The obtained carotid MRAs in the study group are observations and are as such not limited. However, the explanatory modelling of contrast kinetics is based on simulations, which are generally known to fit the reality not always exactly. A more exact approach would have been to study real contrast kinetics with several different starting times T start in each patient. According to the timing formula, the data for Fig. 5b could then be obtained by measuring 11 bolus time series in each patient, while varying T delta from −4 to +6 s and injecting about 15 ml gadolinium DTPA for each measurement. This would necessitate a total dose of 165 ml gadolinium DTPA per patient. However, then the study would have an experimental instead of its observational character. For the presented observational study the numerical modelling of the gadolinium contrast kinetics is considered to be sufficient, because this modelling is solely used to explain the clinical findings with T delta = 0 s. A further study limitation is that the arteriovenous contrast kinetics is only modelled for a two-dimensional transverse plane of the neck. It would be desirable to measure and model the contrast kinetics not only with a two-dimensional but also with a three-dimensional sequence at similar spatiotemporal resolution. This might be achieved with parallel imaging and a very high acceleration factor.

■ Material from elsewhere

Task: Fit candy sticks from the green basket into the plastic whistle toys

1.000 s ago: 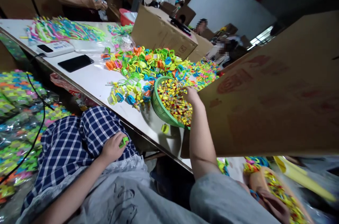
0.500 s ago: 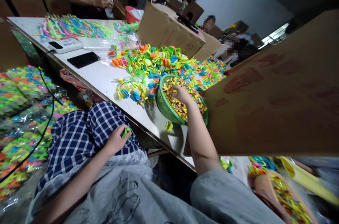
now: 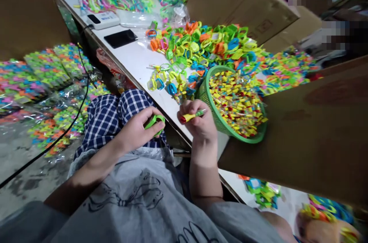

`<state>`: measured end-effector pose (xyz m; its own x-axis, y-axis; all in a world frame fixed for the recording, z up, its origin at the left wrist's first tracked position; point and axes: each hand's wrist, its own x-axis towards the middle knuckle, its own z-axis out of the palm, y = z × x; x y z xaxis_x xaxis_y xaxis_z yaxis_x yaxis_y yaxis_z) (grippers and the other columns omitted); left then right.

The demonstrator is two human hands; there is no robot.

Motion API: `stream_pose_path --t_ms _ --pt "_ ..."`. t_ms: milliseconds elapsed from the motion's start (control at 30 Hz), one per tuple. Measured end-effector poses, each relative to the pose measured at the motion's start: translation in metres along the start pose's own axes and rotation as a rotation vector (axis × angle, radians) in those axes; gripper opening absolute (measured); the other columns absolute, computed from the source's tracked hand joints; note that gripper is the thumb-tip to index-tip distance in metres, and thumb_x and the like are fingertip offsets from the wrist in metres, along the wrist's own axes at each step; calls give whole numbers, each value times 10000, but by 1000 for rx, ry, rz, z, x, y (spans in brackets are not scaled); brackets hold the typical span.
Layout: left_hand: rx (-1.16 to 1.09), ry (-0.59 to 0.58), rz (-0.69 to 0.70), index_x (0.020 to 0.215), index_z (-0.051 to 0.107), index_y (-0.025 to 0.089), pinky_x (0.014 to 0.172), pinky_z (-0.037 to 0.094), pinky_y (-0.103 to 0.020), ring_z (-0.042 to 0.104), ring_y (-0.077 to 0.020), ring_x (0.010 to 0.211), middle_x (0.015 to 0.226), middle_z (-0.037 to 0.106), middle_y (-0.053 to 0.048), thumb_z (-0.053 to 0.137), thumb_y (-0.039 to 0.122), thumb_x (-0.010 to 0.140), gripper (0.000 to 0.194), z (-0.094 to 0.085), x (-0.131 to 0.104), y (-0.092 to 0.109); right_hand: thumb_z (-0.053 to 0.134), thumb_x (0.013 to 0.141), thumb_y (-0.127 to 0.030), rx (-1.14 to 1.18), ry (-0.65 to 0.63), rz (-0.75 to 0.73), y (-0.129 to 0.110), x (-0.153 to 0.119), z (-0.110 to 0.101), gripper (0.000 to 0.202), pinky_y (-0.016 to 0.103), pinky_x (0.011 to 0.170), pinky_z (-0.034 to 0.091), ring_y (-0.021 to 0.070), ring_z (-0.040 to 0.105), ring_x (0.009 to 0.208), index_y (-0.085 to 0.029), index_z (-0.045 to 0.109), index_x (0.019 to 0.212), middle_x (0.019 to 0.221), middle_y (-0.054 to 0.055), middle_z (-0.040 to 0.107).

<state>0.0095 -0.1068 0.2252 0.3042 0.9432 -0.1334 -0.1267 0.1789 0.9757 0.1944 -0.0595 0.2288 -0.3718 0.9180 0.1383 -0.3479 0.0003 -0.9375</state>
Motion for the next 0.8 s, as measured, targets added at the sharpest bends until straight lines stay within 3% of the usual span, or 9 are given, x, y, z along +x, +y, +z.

Recently carotid MRA with parallel imaging has been reported with a sixfold acceleration factor [15]. Interestingly this study also used partial-Fourier acquisition and bolus timing, indicating that bolus-timed carotid MRA is not an outdated technology [15]. Such high-resolution carotid MRA could further help to diagnose carotid artery disease without radiation, and might thus aid in the framework of stroke prevention [5, 6, 16]. Bolus timing might remain part of such MRA techniques, when it is the aim to fully exploit the arterial contrast bolus with planned little venous contamination.

Conclusion

In bolus-timed carotid MRA a relatively short timing provides good arterial contrast with little venous contamination, which can be explained by Fourier-based numerical modelling of the contrast kinetics.